Keeping it Simple
Technically, some time was initially spent (as planned) in an exploratory phase evaluating different approaches to creating the App for the iOS platform. As was expected this was tricky and after trying some technical options the developers have settled on using the Cordova framework (https://cordova.apache.org/) together with some new Cordova software library components that gave access to the iOS on-device speech recognitions system.
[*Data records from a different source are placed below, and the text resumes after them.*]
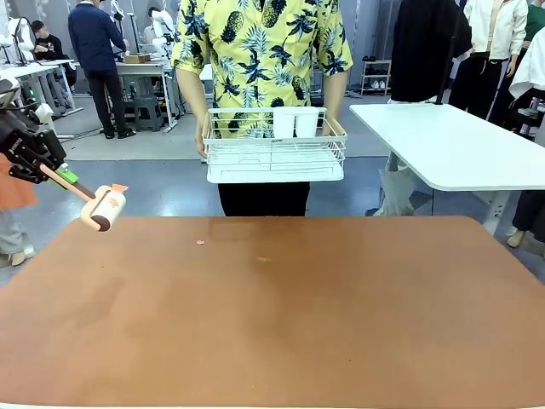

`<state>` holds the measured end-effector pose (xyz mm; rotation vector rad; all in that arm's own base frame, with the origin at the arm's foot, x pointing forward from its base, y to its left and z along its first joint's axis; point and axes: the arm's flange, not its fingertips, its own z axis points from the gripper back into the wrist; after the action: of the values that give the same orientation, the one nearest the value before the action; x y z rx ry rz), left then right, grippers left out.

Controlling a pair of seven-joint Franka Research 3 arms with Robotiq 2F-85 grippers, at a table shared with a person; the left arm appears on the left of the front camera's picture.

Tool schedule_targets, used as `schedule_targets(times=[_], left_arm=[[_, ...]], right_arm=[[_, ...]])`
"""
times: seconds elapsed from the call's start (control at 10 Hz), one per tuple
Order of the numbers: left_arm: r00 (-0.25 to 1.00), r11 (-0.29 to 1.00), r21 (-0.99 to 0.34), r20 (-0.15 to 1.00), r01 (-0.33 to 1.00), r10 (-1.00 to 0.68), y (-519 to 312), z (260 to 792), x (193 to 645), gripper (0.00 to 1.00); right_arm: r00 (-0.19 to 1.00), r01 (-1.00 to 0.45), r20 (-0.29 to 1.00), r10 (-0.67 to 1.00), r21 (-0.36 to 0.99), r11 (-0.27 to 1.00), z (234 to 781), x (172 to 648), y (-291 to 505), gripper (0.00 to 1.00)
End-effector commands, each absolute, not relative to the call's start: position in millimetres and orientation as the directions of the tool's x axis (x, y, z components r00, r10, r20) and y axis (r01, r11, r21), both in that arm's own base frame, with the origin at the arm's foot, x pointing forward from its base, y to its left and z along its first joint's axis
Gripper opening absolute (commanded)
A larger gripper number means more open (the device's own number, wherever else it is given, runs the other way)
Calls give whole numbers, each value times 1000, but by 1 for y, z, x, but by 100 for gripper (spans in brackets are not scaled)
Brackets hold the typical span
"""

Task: Clean the table.
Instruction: Clean the table with the Lint Roller when the human lifts the Dish drying rack.

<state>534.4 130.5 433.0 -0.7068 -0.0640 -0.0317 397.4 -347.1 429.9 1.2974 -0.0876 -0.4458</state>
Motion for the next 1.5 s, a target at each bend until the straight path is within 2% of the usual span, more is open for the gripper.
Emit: schedule_targets(times=[0.0,0.7,1.4], left_arm=[[996,760,-645,83,81,-35,129,430,543,19],[999,792,-610,39,12,15,125,399,622,19],[999,796,-604,3,37,-45,127,362,641,19]], right_arm=[[913,265,-178,-367,943,202,433,397,-346,100],[913,265,-178,-367,943,202,433,397,-346,100],[913,265,-178,-367,943,202,433,397,-346,100]])
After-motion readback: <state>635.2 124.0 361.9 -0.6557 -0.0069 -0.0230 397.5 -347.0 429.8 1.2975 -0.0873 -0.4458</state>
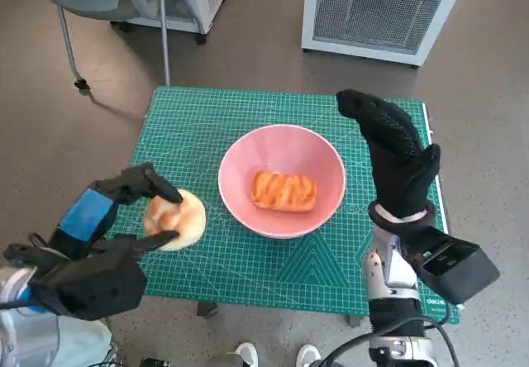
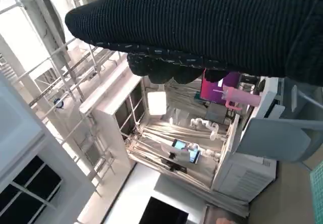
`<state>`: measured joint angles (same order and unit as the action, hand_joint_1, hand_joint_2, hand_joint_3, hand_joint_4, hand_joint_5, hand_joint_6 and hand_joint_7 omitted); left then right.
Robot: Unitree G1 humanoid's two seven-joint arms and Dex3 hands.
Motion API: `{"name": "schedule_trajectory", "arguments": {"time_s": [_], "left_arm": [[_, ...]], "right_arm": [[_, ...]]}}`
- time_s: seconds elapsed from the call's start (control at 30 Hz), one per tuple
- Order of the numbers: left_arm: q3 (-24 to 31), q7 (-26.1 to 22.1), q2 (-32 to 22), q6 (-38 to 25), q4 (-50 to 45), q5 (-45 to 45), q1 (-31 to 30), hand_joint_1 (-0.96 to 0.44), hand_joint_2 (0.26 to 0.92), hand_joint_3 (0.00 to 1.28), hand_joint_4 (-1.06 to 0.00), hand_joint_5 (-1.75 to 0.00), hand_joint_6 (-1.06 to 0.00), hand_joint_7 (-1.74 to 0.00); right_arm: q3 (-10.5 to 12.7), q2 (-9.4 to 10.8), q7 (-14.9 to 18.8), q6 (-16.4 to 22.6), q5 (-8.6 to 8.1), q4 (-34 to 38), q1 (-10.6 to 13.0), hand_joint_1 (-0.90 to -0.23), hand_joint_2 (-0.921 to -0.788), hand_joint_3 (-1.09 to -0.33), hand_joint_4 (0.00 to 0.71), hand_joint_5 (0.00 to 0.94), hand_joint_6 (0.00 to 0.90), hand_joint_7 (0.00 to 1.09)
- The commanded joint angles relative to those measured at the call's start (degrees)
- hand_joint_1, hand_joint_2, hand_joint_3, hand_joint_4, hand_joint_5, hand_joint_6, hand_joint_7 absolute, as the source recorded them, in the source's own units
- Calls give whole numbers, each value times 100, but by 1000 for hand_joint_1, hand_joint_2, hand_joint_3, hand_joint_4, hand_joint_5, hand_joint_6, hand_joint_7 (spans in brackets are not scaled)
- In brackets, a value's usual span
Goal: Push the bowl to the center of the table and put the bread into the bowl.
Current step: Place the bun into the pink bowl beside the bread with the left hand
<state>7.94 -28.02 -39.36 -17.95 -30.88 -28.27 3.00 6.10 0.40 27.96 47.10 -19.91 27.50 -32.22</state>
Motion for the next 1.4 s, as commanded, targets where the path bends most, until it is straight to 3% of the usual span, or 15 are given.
{"name": "schedule_trajectory", "arguments": {"time_s": [0.03, 0.4, 0.5, 0.8, 1.17, 1.33, 1.4], "left_arm": [[-31, -58, -155, 73, -97, 24, 468, 2, 758, 350, -719, -1117, -632, -1248], [-1026, -255, -39, -106, 307, -521, 2128, 2, 803, 234, -771, -1085, -662, -1157], [-1495, -238, 172, -85, 708, -794, 2693, 2, 808, 211, -790, -1059, -677, -1140], [-2397, 80, 690, 414, 2086, -1279, 3626, 2, 833, 163, -784, -1048, -682, -1142], [-2985, 449, 1048, 1129, 3546, -1588, 4086, 2, 862, 111, -782, -1064, -675, -1133], [-3057, 313, 1223, 1053, 3840, -1531, 4089, 2, 863, 111, -785, -1098, -676, -1095], [-3046, 206, 1310, 891, 3832, -1498, 4043, 2, 895, 99, -742, -1196, -621, -1089]], "right_arm": [[0, 0, -15, -47, 46, 101, 54, -502, -921, -815, 270, 8, -1, 669], [-13, 15, -37, -95, 49, 72, 61, -504, -921, -813, 270, 8, -1, 670], [-20, 20, -38, -111, 47, 46, 79, -508, -921, -810, 270, 8, -1, 670], [-19, -7, -110, -58, 148, -40, 131, -510, -921, -805, 272, 8, -1, 672], [1, -23, -289, 57, 319, -106, 187, -499, -921, -812, 272, 8, -1, 676], [-9, -42, -345, 89, 354, -124, 227, -502, -921, -813, 272, 9, -1, 678], [-17, -47, -376, 97, 379, -144, 245, -502, -921, -813, 272, 8, -1, 678]]}}
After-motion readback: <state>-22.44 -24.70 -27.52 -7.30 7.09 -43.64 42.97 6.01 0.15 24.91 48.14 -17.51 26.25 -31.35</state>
This means the code base for both the App platforms is substantially the same and is based on the web App version.
Going forwards, the web version will be used to prototype and test basic functionality and that will then be tested in App forms.
Media Sourcing and Creation
- Text to voice services for instruction and feedback –Amazon Polly for the tutor voice -is working well
- Now using bootstrap Animations for interface icons (from various sources including Google Material Design icons and Fonts) with time-synch cues to mp3’s produced by Amazon Polly – working really well
- Some screen movies of interface may be needed for user training
Top down video of tutor at table speaking and rearranging cardboard letters – early tests are very promising – brings a human touch into the app – this rough test show it could work – will need to work on audio quality and image framing / lighting. https://www.youtube.com/watch?v=Gl3V_WDVmC8
- Images for a sound alphabet – using pixabay etc. – they are proving surprisingly good (must make sure to add credits!)
Way back in 2018c We were fortunate to have the assistance os students from the Digital Skills Academy of Digital Skills Global https://digitalskillsglobal.com/. They helped us work out some crucial ideas about interface design, logos etc. Along with some supporters working pro bono (Mr. Ll we owe you!) and our 2 software companies ReachWill Ltd and Micro-phonics Ltd. Here are some screen movies of that earlier work:
An early demo of the web app version:
Video of the app working on android phone – early test version
Video od Beta 1.2 Interface with the Amazon Polly Voice and using Bootstrap icon animation synched to the audio
It is useful to have a placeholder to record unexpected outcomes in a project So far we have identified these.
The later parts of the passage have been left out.